**DATA SECTION:**
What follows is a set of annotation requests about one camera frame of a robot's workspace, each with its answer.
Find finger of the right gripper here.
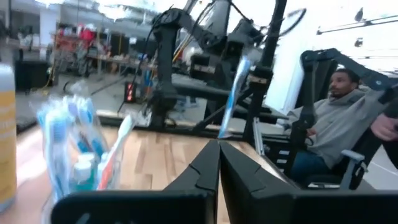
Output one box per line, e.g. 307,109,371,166
248,42,267,67
229,40,246,60

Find person's hand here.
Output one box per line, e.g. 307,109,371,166
369,113,398,142

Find clear acrylic organizer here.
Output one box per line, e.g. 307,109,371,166
40,136,128,224

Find black office chair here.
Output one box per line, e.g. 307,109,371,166
306,58,374,191

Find person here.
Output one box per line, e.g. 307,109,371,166
278,68,392,184

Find person's forearm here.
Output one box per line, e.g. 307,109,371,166
381,96,398,170

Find yellow canister white lid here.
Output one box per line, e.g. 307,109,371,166
0,62,18,212

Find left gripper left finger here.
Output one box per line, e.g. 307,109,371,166
51,140,221,224

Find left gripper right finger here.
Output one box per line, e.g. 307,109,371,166
220,141,398,224

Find black box red display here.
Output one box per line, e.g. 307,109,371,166
124,81,136,104

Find blue white bagged toothbrush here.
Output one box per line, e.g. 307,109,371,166
46,114,74,200
217,55,253,140
34,107,53,138
76,98,90,147
83,99,108,159

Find purple white bagged toothbrush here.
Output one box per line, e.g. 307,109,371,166
65,98,81,141

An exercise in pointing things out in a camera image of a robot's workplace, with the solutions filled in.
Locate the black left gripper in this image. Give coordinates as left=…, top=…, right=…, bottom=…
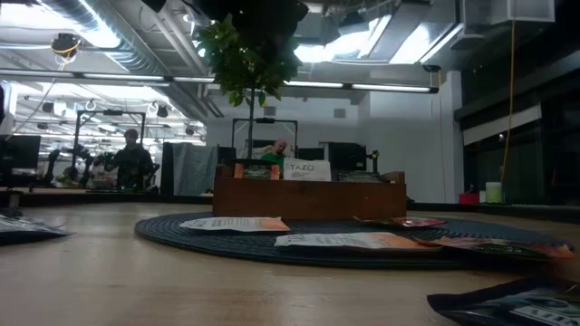
left=212, top=0, right=309, bottom=46

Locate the white and orange tea packet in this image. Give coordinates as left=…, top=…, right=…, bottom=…
left=282, top=158, right=333, bottom=183
left=273, top=231, right=441, bottom=253
left=179, top=216, right=292, bottom=234

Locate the black tea packet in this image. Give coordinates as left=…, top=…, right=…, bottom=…
left=0, top=212, right=74, bottom=246
left=332, top=168, right=382, bottom=184
left=426, top=275, right=580, bottom=326

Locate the wooden three-compartment tray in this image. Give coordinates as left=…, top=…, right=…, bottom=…
left=211, top=163, right=408, bottom=222

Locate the green potted plant black pot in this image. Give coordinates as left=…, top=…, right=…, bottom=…
left=194, top=13, right=304, bottom=160

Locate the person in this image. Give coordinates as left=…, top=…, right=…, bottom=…
left=104, top=129, right=156, bottom=190
left=261, top=138, right=290, bottom=172

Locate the ceiling light strip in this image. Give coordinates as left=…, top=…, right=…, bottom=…
left=283, top=80, right=432, bottom=94
left=0, top=68, right=215, bottom=85

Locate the black cabinet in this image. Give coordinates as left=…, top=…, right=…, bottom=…
left=322, top=141, right=368, bottom=172

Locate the grey partition cloth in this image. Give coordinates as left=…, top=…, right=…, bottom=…
left=171, top=142, right=219, bottom=197

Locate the round dark woven placemat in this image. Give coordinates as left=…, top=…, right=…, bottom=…
left=134, top=211, right=576, bottom=271

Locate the grey ceiling air unit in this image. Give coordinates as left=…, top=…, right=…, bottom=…
left=460, top=0, right=556, bottom=24

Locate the black monitor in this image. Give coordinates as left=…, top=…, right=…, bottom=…
left=0, top=134, right=42, bottom=171

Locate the pale green cup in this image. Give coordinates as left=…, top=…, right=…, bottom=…
left=485, top=181, right=503, bottom=204

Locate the background black rig frame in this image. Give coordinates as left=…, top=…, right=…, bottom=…
left=231, top=117, right=299, bottom=159
left=71, top=110, right=147, bottom=191

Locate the hanging cable reel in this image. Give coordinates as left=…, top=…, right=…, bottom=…
left=50, top=32, right=82, bottom=59

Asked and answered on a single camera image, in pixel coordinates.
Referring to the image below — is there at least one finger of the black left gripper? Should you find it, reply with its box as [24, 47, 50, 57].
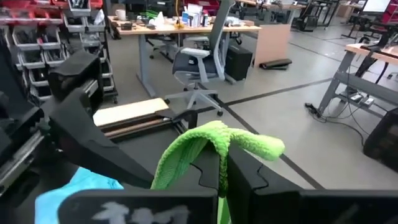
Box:
[49, 88, 154, 190]

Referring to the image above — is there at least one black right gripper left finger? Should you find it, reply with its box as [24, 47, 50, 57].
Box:
[58, 145, 220, 224]

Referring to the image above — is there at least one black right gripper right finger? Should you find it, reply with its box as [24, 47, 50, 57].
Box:
[226, 146, 398, 224]

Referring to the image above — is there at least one green microfiber towel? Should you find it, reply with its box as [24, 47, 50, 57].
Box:
[150, 120, 286, 224]

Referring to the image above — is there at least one blue microfiber towel white tag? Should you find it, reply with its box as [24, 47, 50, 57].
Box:
[34, 167, 124, 224]

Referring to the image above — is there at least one storage bin rack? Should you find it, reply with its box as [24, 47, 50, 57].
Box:
[0, 0, 119, 105]

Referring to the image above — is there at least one light wooden table side board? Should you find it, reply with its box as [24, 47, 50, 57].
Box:
[93, 98, 170, 127]

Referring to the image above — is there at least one black perforated computer case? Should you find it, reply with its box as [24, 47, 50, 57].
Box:
[363, 107, 398, 174]

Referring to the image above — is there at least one white grey office chair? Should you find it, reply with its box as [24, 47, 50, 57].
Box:
[164, 0, 237, 118]

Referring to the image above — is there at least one grey legged wooden desk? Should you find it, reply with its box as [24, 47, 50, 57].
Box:
[317, 42, 398, 119]

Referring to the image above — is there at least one rolled black mat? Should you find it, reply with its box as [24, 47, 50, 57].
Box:
[259, 58, 293, 71]

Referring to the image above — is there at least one black computer tower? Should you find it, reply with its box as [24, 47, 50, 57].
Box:
[224, 45, 253, 82]

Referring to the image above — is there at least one wooden top office desk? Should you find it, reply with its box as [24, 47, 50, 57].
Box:
[107, 15, 292, 98]

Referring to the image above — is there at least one black floor cable bundle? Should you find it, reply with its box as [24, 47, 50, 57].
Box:
[304, 102, 368, 147]

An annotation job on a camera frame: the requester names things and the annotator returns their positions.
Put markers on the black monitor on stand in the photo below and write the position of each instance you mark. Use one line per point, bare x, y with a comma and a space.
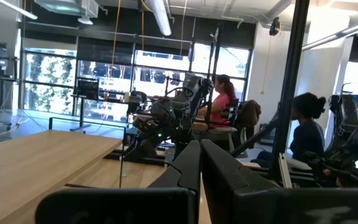
87, 88

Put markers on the background black robot arm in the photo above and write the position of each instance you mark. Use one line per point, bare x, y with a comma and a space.
350, 137

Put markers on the long ceiling light strip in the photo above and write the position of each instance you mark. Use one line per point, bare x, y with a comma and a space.
340, 32

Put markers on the white office chair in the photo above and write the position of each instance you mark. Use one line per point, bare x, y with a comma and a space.
219, 132
297, 163

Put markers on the person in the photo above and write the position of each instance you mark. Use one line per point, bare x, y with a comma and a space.
306, 137
221, 105

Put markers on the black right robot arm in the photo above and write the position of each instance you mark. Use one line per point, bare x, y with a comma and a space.
194, 90

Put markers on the round ceiling lamp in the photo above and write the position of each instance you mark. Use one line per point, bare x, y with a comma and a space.
85, 21

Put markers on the ceiling ventilation unit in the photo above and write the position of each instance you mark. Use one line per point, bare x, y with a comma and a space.
67, 7

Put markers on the white ceiling pipe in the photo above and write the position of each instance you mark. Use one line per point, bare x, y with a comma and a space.
162, 17

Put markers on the office chair with brown jacket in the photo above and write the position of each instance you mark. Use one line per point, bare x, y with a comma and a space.
249, 115

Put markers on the black tripod stand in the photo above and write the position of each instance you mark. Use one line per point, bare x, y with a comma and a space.
215, 62

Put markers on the ceiling tube light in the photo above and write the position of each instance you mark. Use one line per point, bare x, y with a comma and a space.
17, 9

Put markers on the wooden shelf with black legs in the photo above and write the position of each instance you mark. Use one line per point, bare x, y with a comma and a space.
26, 161

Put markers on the white corner bracket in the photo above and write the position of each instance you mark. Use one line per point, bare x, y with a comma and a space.
284, 171

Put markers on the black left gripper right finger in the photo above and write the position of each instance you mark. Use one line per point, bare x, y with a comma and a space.
275, 208

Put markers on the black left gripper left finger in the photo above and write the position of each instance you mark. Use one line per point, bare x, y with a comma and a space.
120, 205

**YOUR ASSIGNMENT:** Within the data above, tally every line that has "camera" in it. Answer with the number only.

**SOLUTION TO THIS TASK:** 4